Marília Mendonça surgiu na música rompendo barreiras e revolucionou o mercado de música feminino, seja por não ter padrão de beleza, com rosto bonito e angelical, obesa, seja pelo alto astral, aos poucos a cantora mostrou sua marca da mulher que bebe, da mulher que fica alegre, a mulher que sofre, que trai e é traída, que leva chifre do namorado, do marido, do companheiro. Trouxe para o palco dos shows e  programas de televisão, 
a mulher bem humorada, a mulher engraçada, que dá risadas, que está de bem com a vida, ora descalça, ora de tênis, ora de sapatilha, indo de encontro a tudo o que prega os especialistas em marketing das grandes gravadoras e figurinistas descolados. 

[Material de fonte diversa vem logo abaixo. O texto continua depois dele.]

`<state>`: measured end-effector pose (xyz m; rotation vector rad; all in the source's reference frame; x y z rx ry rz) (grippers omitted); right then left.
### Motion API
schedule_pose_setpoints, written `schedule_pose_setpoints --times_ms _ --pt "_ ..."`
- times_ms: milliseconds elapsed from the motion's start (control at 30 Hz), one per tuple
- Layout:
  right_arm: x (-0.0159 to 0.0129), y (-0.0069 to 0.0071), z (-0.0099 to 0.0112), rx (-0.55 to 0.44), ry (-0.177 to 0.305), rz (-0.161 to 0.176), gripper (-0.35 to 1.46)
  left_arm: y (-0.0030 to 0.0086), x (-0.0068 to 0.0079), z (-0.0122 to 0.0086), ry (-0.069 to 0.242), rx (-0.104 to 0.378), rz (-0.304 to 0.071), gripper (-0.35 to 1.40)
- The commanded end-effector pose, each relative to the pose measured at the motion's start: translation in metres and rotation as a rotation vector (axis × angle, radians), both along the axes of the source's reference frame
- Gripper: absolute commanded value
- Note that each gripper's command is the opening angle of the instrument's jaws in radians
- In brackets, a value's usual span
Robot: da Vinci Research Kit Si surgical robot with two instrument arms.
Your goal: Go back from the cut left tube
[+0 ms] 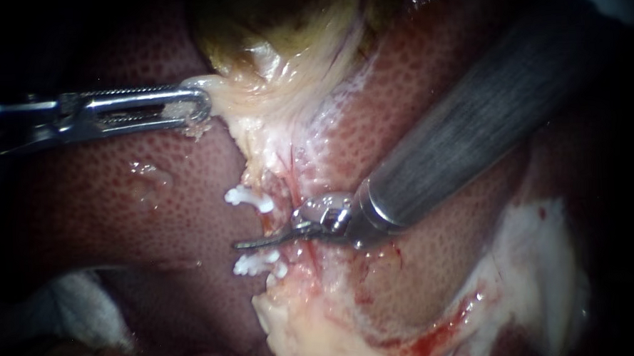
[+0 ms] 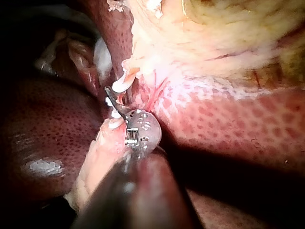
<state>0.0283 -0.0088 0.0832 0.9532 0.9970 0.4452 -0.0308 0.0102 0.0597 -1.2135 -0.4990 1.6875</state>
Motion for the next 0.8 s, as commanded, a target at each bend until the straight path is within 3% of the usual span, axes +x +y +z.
schedule_pose_setpoints --times_ms 33,267,400,433,500,533,600,800 --pt "0.0000 0.0000 0.0000 0.001 -0.001 -0.001 -0.35 0.0000 0.0000 0.0000 0.000 0.000 0.000 -0.35" --pt "0.0000 0.0000 0.0000 0.012 -0.004 0.003 -0.35 0.0000 0.0000 0.0000 0.000 -0.001 0.000 -0.35" --pt "-0.0001 -0.0001 -0.0001 0.020 0.025 0.029 -0.35 0.0000 0.0000 0.0000 0.000 -0.001 0.000 -0.35" --pt "-0.0001 -0.0001 -0.0002 0.016 0.025 0.046 -0.01 0.0000 0.0000 0.0000 0.000 -0.001 0.000 -0.35" --pt "0.0001 -0.0002 -0.0004 -0.012 0.020 0.074 0.91 0.0000 0.0000 0.0000 0.000 -0.001 0.000 -0.35" --pt "0.0003 -0.0002 -0.0004 -0.024 0.020 0.079 1.08 0.0000 0.0000 0.0000 0.000 -0.001 0.000 -0.35" --pt "0.0005 -0.0003 -0.0005 -0.024 0.015 0.087 1.28 0.0000 0.0000 0.0000 0.000 -0.001 0.000 -0.35" --pt "0.0005 -0.0003 -0.0006 -0.030 0.015 0.088 1.36 0.0000 0.0000 0.0000 0.000 -0.001 0.000 -0.35"
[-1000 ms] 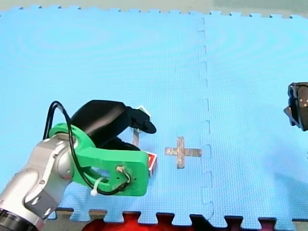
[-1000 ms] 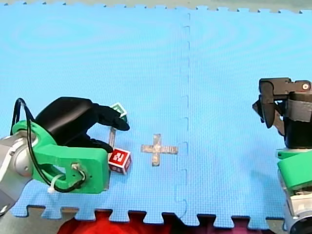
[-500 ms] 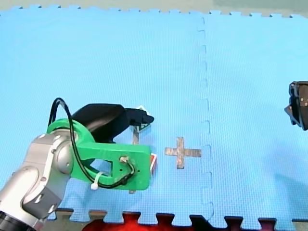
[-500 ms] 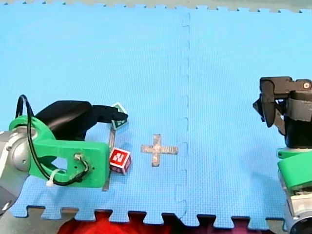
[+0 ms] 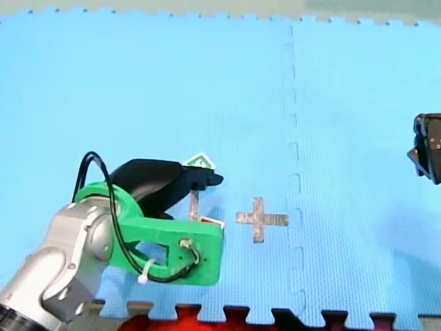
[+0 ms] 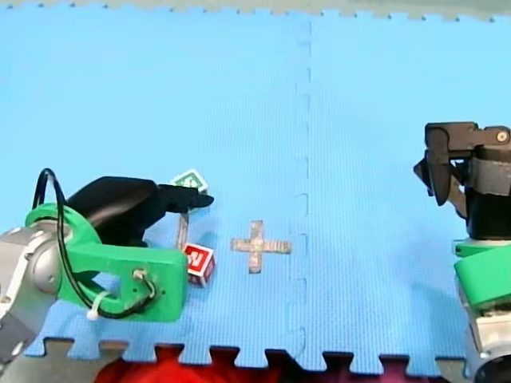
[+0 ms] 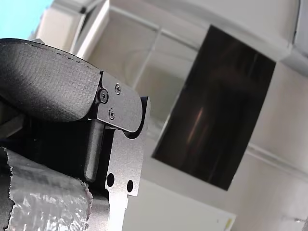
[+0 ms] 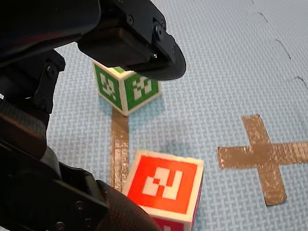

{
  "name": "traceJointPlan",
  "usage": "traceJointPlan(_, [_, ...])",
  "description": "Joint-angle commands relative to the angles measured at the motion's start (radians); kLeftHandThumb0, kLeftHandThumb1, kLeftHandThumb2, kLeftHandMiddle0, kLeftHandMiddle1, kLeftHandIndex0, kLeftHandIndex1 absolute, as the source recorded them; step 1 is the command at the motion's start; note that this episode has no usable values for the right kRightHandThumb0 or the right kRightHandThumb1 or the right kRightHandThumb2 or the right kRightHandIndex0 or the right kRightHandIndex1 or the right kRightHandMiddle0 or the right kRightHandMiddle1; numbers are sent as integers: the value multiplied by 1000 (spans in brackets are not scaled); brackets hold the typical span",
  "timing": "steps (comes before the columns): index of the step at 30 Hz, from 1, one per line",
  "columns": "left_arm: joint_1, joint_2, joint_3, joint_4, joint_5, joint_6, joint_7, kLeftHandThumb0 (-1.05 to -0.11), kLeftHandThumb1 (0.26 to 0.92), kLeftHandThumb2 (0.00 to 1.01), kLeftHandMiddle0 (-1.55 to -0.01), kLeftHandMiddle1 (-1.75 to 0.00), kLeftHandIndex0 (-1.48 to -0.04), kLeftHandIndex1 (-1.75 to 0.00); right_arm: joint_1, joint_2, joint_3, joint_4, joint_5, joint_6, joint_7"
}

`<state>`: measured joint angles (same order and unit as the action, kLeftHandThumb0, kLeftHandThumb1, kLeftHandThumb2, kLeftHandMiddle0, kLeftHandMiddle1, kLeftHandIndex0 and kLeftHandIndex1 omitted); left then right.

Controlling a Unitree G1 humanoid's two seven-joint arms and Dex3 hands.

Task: Stack cube left

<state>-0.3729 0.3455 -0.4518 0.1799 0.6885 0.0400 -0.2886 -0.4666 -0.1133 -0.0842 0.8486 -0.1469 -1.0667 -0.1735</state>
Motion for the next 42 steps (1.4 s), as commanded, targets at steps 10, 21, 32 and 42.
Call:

 Antes, as cantoras ditas românticas, eram recatadas ou mal humoradas, é só voltar ao passado e lembrar dessas figuras.
O sucesso foi chegando e Marília Mendonça passou a cuidar do corpo e num SPA conheceu a dupla de irmãs gêmeas, Maraia e Maraisa. A partir dai, surge uma leva de cantoras bem humoradas, entre elas, as irmãs, Simone e Simária, contando piadas de bar, tal qual os cantores sertanejos faziam antes. 
Marília Mendonça deu voz às mulheres e abriu caminho para elas num mercado  dominado pelo gênero masculino, o chamado mundo sertanejo, estilo musical popular e que predomina especialmente nos grandes rodeios.       
 Que artista é essa que liga para os fãs? Amigos, colegas e membros da equipe registram a simplicidade, que reflete a conexão com a equipe. Sua imagem carregando violão e mala, apressadamente, sem saber que estava a caminho da aeronave que a levaria para a última viagem, é sinônimo da simplicidade, de não arrogância, marca da popularidade junto ao grande público, que a tinha como ídolo. Esta imagem lembra o Papa Francisco quando esteve no Brasil, pois subiu o avião carregando mala. 
Marília Mendonça teve um papel fundamental e foi um divisor de águas para a consolidação da música sertaneja, como Daniela Mercury foi fundamental para o axé. 
A lamentar, o desencontro de informações divulgadas por quem deveria melhor informar, pois a assessoria, de forma desrespeitosa e irresponsável, emitiu nota afirmando que a artista havia sobrevivido ao acidente de avião, motivando a imprensa disparar fake news. Nesse caso, era melhor a assessoria omitir. Questionou-se que a assessoria guardou a informação correta para uma emissora de televisão. É mais um caso em que a assessoria de uma celebridade mente conscientemente ao passar informações, como foi o caso da morte de Gugu. 
A tregédia com Marília Mendonça ganhou repercussão fora do país, visto que a imprensa do mundo inteiro registrou o ocorrido, pois trata-se de alguém que conquistou premiações de destaque na música internacional. Marília Mendonça deixa um filho que fará dois anos em dezembro, mãe e irmão.   
     
 

Marília Mendonça a caminho da última viagem

*Na foto, Marinaldo Rocha, cabeleireiro e maquiador que produziu Marília Mendonça para um show em Mossoró, em 2016.